Source: European Medicines Agency (EU) Revision Year: 2021 Publisher: Nova Laboratories Ireland Limited, 3rd Floor, Ulysses House, Foley Street, Dublin 1, D01 W2T2, Ireland
Pharmacotherapeutic group: Antineoplastic agents, other antineoplastic agents
ATC code: L01XX05
Hydroxycarbamide is an orally active antineoplastic agent.
Although the mechanism of action has not yet been clearly defined, hydroxycarbamide appears to act by interfering with synthesis of DNA by acting as a ribonucleotide reductase inhibitor, without interfering with the synthesis of ribonucleic acid or protein.
One of the mechanisms by which hydroxycarbamide acts is the elevation of HbF concentrations in Sickle Cell Disease patients. HbF interferes with the polymerisation of HbS (sickle haemoglobin) and thus impedes the sickling of red blood cell. In all clinical studies, there was a significant increase in HbF from baseline after hydroxycarbamide use.
Recently, hydroxycarbamide has shown to be associated with the generation of nitric oxide suggesting that nitric oxide stimulates cyclic guanosine monophosphatase (cGMP) production, which then activates a protein kinase and increases the production of HbF. Other known pharmacological effects of hydroxycarbamide which may contribute to its beneficial effects in Sickle Cell Disease include decrease of neutrophils, improved deformability of sickled cells, and altered adhesion of red blood cells to the endothelium.
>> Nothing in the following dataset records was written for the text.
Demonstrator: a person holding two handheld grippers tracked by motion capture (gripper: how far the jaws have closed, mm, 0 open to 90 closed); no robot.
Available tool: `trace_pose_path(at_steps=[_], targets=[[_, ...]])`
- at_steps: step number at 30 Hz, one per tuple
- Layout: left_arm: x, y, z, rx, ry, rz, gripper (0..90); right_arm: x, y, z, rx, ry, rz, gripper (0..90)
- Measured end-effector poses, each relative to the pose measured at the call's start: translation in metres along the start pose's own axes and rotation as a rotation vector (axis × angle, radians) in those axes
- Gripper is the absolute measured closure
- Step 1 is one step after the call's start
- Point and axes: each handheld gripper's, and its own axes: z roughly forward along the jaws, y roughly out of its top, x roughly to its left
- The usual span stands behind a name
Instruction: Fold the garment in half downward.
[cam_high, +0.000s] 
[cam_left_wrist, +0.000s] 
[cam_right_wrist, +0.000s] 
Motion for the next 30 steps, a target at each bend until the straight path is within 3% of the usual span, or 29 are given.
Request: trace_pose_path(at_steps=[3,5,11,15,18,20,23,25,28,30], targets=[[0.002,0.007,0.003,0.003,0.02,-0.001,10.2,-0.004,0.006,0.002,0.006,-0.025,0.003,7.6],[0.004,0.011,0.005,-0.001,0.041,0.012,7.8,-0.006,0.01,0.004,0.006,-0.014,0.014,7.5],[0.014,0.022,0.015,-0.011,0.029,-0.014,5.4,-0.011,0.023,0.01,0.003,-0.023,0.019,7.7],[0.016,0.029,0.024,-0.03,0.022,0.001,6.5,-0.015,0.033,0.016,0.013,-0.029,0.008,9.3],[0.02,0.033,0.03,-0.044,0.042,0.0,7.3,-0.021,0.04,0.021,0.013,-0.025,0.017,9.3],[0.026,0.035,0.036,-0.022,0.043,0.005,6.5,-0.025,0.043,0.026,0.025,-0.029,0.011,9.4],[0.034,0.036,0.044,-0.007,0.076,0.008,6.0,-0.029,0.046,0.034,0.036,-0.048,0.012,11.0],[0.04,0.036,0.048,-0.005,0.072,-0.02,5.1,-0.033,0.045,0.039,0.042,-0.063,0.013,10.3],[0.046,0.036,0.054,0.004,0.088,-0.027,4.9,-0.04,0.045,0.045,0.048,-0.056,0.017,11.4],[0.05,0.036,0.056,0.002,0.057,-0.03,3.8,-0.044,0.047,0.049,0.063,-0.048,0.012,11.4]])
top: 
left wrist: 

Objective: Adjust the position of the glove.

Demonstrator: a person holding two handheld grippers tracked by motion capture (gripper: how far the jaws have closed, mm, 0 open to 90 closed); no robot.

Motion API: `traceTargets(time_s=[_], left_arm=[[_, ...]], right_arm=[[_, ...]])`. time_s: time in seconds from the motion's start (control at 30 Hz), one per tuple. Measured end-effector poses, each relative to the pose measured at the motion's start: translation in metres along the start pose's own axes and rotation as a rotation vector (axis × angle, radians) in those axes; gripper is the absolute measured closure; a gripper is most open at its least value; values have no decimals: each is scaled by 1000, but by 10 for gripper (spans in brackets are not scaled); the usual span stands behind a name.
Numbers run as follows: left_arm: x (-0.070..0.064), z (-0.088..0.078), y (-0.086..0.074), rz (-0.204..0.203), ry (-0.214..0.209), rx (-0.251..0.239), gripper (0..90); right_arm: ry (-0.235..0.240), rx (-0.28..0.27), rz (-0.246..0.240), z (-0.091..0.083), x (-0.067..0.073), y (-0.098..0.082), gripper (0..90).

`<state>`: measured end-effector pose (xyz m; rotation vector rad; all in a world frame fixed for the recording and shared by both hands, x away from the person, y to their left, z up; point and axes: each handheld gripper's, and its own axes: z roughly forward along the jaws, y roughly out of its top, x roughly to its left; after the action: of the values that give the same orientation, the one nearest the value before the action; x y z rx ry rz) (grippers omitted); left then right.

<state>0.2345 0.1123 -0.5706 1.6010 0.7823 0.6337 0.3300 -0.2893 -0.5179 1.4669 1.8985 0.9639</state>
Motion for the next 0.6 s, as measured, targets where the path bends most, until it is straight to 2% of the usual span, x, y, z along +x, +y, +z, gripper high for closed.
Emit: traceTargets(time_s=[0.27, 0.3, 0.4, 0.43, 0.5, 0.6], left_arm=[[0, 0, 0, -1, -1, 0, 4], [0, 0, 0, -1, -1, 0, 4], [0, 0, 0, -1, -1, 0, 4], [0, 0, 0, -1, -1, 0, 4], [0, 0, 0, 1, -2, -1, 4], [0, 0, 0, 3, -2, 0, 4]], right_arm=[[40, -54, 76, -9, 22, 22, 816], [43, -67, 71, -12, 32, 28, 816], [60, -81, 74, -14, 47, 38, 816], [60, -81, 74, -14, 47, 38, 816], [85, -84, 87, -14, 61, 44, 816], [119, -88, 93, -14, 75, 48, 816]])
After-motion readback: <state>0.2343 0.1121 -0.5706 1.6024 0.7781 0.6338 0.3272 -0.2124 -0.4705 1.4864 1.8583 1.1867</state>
Evidence for the efficacy of hydroxycarbamide in reducing the vaso-occlusive complications of Sickle Cell Disease in patients older than 2 years comes from four randomised controlled trials (Charache et al 1995 [MSH Study]; Jain et al 2012, Ferster et al 1996; Ware et al 2015 [TWiTCH]). Furthermore, findings from these pivotal studies are supported by observational studies including some long-term follow up.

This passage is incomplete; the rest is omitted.